_What is needed_:
Go through the material below and copy all lines with "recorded".

_Data extract_:
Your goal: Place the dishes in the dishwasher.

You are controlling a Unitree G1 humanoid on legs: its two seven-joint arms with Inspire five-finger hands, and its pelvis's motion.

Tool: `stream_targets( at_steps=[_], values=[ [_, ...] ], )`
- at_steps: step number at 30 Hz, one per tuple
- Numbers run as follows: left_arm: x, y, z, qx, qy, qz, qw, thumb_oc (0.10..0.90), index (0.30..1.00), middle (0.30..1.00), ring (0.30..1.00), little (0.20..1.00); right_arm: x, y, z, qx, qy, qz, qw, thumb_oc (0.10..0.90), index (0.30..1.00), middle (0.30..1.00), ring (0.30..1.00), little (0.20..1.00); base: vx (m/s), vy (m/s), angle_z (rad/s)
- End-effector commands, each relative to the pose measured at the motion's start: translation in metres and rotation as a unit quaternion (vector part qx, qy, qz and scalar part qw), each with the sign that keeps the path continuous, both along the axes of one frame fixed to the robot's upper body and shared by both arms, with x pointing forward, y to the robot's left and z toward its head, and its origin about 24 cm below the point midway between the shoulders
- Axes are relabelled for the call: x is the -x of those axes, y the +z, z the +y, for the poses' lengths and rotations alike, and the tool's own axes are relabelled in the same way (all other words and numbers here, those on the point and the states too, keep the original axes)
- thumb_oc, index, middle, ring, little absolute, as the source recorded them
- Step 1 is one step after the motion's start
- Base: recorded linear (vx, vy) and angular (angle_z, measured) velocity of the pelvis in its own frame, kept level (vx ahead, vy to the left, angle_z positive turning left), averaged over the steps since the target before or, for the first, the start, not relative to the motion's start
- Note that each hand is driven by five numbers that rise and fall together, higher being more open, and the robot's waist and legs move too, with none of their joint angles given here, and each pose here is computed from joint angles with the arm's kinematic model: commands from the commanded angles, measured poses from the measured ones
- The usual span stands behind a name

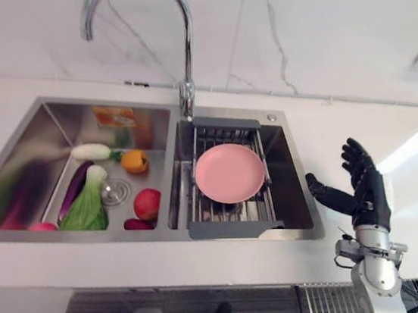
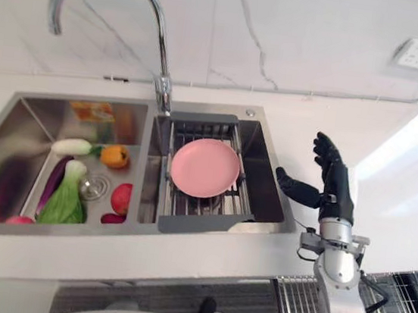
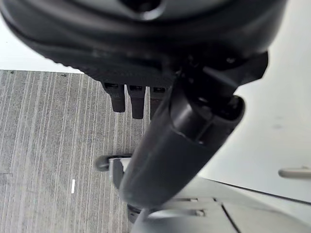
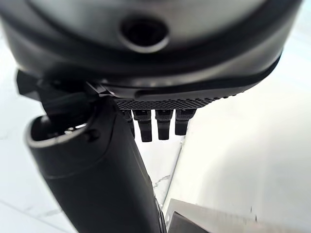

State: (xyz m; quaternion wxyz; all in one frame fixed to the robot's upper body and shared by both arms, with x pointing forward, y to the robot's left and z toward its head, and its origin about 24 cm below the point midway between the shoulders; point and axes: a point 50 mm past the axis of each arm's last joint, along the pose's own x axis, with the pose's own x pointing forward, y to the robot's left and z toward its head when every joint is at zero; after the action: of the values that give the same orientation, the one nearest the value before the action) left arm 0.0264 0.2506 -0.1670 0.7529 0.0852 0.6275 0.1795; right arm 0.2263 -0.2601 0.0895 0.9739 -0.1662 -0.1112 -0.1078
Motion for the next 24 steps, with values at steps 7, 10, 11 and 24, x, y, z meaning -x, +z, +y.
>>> stream_targets(
  at_steps=[7,10,11,24],
  values=[
    [-0.006,-0.001,-0.006,0.009,-0.12,0.019,0.993,0.8,0.9,0.9,0.9,0.9,-0.007,0.063,0.012,0.137,0.077,-0.119,0.98,0.8,0.9,0.9,0.9,0.9,0.07,0.097,-0.22],
    [-0.01,0.0,-0.003,0.006,-0.128,0.016,0.992,0.8,0.9,0.9,0.9,0.9,-0.006,0.062,0.014,0.152,0.1,-0.105,0.978,0.8,0.9,0.9,0.9,0.9,0.06,0.109,0.02],
    [-0.011,0.0,-0.003,0.007,-0.13,0.015,0.991,0.8,0.9,0.9,0.9,0.9,-0.007,0.063,0.015,0.152,0.106,-0.105,0.977,0.8,0.9,0.9,0.9,0.9,0.02,0.046,0.02],
    [-0.011,-0.003,-0.016,0.036,-0.16,0.018,0.986,0.8,0.9,0.9,0.9,0.9,-0.012,0.066,0.037,0.168,0.179,-0.1,0.964,0.8,0.9,0.9,0.9,0.9,0.01,0.033,-0.06]
  ],
)
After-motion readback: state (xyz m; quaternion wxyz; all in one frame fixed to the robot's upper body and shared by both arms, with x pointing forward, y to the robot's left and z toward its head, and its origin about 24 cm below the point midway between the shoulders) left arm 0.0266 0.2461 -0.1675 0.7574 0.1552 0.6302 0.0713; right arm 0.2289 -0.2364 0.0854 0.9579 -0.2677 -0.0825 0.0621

_Output for this exercise_:
- thumb_oc, index, middle, ring, little absolute, as the source recorded them
- Base: recorded linear (vx, vy) and angular (angle_z, measured) velocity of the pelvis in its own frame, kept level (vx ahead, vy to the left, angle_z positive turning left), averaged over the steps since the target before or, for the first, the start, not relative to the motion's start

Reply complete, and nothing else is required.